## Work to complete
Check each line of the listing below for "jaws" and state how many lines contain it, with no other words.
☆ ☆ ☆
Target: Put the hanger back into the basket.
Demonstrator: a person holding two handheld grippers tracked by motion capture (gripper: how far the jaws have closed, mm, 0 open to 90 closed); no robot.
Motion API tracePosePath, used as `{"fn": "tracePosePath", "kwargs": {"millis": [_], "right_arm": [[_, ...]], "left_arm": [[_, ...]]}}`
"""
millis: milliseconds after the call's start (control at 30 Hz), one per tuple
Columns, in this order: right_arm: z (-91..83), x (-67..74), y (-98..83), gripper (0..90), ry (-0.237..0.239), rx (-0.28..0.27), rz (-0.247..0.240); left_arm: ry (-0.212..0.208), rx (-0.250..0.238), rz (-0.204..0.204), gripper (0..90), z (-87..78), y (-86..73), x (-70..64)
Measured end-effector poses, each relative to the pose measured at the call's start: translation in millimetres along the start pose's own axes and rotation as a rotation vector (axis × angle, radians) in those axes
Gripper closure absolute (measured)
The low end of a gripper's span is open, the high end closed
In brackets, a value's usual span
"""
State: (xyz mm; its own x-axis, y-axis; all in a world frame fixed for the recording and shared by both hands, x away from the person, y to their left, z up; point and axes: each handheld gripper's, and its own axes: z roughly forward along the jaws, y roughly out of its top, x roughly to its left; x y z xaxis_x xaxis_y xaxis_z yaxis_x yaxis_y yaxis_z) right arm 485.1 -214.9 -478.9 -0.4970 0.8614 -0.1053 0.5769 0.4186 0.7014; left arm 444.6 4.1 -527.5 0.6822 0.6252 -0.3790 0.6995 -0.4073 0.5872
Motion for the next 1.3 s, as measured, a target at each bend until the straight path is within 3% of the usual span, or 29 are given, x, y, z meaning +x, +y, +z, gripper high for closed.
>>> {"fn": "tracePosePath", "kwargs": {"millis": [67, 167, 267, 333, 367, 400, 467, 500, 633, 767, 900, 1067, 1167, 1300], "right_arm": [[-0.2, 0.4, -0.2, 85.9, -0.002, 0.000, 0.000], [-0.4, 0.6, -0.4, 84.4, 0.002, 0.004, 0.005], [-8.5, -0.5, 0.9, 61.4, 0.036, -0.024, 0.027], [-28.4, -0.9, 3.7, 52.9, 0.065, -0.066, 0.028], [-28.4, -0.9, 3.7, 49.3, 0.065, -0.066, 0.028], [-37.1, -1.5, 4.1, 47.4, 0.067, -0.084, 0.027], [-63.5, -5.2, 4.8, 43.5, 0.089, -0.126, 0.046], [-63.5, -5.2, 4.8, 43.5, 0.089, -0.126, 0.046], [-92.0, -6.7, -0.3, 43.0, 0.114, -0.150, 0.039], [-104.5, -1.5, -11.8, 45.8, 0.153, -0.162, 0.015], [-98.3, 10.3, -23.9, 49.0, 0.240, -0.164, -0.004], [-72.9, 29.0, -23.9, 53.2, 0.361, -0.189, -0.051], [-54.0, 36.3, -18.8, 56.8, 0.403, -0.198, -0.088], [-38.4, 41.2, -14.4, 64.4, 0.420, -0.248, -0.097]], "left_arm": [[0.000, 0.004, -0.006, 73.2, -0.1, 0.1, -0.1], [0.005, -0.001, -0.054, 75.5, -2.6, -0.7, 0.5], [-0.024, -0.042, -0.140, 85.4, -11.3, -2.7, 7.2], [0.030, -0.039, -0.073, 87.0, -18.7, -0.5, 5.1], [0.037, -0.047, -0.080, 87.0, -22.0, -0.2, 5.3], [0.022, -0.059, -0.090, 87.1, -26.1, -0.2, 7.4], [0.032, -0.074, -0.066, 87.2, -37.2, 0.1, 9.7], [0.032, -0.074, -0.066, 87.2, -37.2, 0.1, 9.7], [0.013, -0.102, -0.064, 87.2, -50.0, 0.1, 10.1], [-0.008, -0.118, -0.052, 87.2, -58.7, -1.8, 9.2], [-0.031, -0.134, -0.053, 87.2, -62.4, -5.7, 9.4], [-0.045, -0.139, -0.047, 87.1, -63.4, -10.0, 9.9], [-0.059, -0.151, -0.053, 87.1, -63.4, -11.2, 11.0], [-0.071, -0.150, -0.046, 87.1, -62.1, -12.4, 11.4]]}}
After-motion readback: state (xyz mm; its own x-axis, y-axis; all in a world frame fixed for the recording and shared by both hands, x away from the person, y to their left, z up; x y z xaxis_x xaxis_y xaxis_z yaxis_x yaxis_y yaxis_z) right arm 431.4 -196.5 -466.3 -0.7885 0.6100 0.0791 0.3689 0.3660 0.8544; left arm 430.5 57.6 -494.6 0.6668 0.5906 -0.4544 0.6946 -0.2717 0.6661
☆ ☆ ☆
## Reply to the task
2